En su discurso, transmitido en directo por la televisión, Saakashvili indicó que esta disposición ya se la hecho saber a Bedzina Ivanishvili, candidato a primer ministro y líder de la coalición Sueño Georgiano, que ganó ampliamente los comicios legislativos del pasado 1 de octubre.

En esas elecciones Sueño Georgiano obtuvo 85 escaños mientras que la formación oficialista consiguió los restantes 65.

"Georgia poco a poco se convierte en una democracia europea normal", subrayó el presidente georgiano, al destacar que actualmente es un país en el que "el Gobierno se cambia mediante votos y elecciones, y no con balas y tanques".

Inmediatamente después de las elecciones, Saakashvili admitió su derrota en las urnas y anunció que el MNU pasaba a la oposición.
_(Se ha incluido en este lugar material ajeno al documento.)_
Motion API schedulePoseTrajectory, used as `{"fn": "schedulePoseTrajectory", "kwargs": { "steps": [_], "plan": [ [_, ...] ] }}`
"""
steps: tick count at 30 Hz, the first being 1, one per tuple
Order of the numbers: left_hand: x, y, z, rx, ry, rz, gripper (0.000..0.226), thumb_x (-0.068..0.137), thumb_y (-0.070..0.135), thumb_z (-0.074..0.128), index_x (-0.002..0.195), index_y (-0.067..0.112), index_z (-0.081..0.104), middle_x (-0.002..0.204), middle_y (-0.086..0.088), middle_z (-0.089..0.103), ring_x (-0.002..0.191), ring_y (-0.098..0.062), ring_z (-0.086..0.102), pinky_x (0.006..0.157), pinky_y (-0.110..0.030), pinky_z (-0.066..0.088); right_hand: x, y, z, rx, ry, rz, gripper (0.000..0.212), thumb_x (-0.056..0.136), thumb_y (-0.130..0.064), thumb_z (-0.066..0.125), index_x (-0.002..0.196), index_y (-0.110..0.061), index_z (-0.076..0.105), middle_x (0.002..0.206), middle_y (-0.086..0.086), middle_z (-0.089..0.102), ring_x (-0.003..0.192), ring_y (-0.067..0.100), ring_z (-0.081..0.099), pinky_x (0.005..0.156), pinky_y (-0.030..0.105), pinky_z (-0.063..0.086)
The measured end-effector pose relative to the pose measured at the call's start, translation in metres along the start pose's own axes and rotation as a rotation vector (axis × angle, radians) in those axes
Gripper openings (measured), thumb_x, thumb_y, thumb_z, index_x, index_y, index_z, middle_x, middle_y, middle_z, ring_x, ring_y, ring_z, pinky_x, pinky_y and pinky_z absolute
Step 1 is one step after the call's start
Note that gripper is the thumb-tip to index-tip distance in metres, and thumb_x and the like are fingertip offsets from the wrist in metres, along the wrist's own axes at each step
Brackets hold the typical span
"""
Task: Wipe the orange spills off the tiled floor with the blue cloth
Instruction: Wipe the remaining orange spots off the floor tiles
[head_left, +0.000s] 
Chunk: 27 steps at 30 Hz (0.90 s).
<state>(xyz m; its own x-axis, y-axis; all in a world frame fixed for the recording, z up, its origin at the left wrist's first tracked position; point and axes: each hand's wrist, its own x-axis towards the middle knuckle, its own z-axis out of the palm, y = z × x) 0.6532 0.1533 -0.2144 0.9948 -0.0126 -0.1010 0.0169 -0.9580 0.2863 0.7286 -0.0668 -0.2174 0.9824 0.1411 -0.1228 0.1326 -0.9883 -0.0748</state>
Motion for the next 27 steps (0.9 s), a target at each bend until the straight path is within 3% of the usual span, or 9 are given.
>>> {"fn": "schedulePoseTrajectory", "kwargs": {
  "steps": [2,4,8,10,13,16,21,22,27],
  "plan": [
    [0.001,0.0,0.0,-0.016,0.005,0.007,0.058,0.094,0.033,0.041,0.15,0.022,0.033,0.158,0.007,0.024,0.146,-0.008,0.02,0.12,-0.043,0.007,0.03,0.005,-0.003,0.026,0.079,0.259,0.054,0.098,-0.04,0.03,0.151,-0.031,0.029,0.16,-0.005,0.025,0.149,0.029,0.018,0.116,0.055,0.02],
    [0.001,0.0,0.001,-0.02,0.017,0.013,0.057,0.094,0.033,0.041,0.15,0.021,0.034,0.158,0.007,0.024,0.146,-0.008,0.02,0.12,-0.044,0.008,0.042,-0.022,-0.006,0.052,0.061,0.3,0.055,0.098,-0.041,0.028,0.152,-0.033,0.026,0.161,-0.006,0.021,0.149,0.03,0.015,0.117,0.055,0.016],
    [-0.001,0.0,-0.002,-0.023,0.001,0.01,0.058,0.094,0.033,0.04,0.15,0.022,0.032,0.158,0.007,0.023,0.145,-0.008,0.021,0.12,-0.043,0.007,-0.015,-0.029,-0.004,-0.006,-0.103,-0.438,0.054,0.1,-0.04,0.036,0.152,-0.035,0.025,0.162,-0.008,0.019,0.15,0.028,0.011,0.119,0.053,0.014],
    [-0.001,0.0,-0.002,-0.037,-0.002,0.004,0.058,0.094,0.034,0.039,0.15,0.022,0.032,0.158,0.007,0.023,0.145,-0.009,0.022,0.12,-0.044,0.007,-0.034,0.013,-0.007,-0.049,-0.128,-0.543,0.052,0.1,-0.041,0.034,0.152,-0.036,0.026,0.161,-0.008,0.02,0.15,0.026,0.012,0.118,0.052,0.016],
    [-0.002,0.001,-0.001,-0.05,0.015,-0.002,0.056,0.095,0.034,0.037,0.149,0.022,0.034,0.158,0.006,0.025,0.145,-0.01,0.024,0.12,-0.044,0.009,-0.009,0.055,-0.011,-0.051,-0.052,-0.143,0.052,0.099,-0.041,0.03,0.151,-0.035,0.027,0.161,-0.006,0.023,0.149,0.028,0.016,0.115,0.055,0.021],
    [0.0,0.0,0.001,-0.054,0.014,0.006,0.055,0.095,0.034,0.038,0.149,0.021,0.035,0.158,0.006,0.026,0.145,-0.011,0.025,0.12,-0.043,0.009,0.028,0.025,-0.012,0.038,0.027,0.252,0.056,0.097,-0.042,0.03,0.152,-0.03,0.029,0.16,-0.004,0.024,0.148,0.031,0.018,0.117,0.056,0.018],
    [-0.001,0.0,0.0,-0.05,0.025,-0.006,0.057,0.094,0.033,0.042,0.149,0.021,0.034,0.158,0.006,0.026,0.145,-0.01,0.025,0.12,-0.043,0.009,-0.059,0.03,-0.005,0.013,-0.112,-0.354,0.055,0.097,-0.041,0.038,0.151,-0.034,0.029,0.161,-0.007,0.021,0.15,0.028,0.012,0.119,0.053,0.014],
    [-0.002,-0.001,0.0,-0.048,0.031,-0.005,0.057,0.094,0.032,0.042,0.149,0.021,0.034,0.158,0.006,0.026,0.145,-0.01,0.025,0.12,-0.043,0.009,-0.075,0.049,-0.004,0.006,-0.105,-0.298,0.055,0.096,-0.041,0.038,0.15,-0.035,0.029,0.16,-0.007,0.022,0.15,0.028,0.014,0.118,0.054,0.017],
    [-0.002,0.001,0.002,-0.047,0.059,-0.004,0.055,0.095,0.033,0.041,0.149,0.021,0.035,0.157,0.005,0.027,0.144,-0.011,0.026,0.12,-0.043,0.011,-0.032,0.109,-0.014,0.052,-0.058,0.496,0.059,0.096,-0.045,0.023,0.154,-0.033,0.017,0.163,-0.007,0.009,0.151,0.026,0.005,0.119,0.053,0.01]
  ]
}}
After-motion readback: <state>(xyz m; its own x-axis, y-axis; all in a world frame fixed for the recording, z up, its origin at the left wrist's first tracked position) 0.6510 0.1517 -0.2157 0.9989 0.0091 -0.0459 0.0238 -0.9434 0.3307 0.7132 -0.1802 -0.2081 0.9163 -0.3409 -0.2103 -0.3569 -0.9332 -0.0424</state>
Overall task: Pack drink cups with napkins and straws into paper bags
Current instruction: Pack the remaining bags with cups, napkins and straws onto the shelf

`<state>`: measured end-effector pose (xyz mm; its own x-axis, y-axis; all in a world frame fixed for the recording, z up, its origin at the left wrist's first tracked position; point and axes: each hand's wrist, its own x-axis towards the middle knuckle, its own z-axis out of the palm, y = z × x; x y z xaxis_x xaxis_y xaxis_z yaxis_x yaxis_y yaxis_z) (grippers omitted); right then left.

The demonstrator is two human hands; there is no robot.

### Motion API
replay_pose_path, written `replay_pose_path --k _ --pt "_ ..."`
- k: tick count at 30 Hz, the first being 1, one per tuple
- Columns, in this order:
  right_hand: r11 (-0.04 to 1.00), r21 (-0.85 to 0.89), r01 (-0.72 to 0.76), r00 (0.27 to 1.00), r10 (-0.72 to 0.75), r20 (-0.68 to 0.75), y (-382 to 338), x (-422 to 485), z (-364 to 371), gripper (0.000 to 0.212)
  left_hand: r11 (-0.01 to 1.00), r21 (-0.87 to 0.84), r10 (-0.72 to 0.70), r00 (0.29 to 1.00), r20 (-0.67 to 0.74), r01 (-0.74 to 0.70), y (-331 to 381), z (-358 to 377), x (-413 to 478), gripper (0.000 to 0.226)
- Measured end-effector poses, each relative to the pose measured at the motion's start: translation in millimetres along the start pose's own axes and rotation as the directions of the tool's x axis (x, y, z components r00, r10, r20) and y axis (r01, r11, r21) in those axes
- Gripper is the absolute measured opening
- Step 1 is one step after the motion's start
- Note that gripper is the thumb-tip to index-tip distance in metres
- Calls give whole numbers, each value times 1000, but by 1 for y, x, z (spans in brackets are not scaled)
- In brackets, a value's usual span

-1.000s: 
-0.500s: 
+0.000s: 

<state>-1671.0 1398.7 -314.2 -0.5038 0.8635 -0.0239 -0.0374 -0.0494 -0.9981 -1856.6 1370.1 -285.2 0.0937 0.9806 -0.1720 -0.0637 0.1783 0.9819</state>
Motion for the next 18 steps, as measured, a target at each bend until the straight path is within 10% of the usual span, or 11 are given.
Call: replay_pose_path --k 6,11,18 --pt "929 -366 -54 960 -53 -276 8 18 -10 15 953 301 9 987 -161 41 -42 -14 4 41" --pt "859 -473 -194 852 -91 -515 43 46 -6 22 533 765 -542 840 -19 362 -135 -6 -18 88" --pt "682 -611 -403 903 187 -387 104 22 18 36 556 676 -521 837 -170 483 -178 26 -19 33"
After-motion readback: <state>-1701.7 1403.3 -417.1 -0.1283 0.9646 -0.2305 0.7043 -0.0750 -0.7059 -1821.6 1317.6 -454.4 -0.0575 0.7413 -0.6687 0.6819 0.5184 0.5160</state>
En su alocución de hoy, indicó que "aquellos que ahora son oposición mañana pueden volver al poder".

Saakashvili instó a los parlamentarios a "trabajar por el restablecimiento de la integridad territorial del país" y a "no caer en la trampas de los ocupantes", en alusión a Rusia, que, según Tiflis, ocupa las regiones separatistas georgianas de Abjasia y Osetia del Sur y cuyas independencias ha reconocido.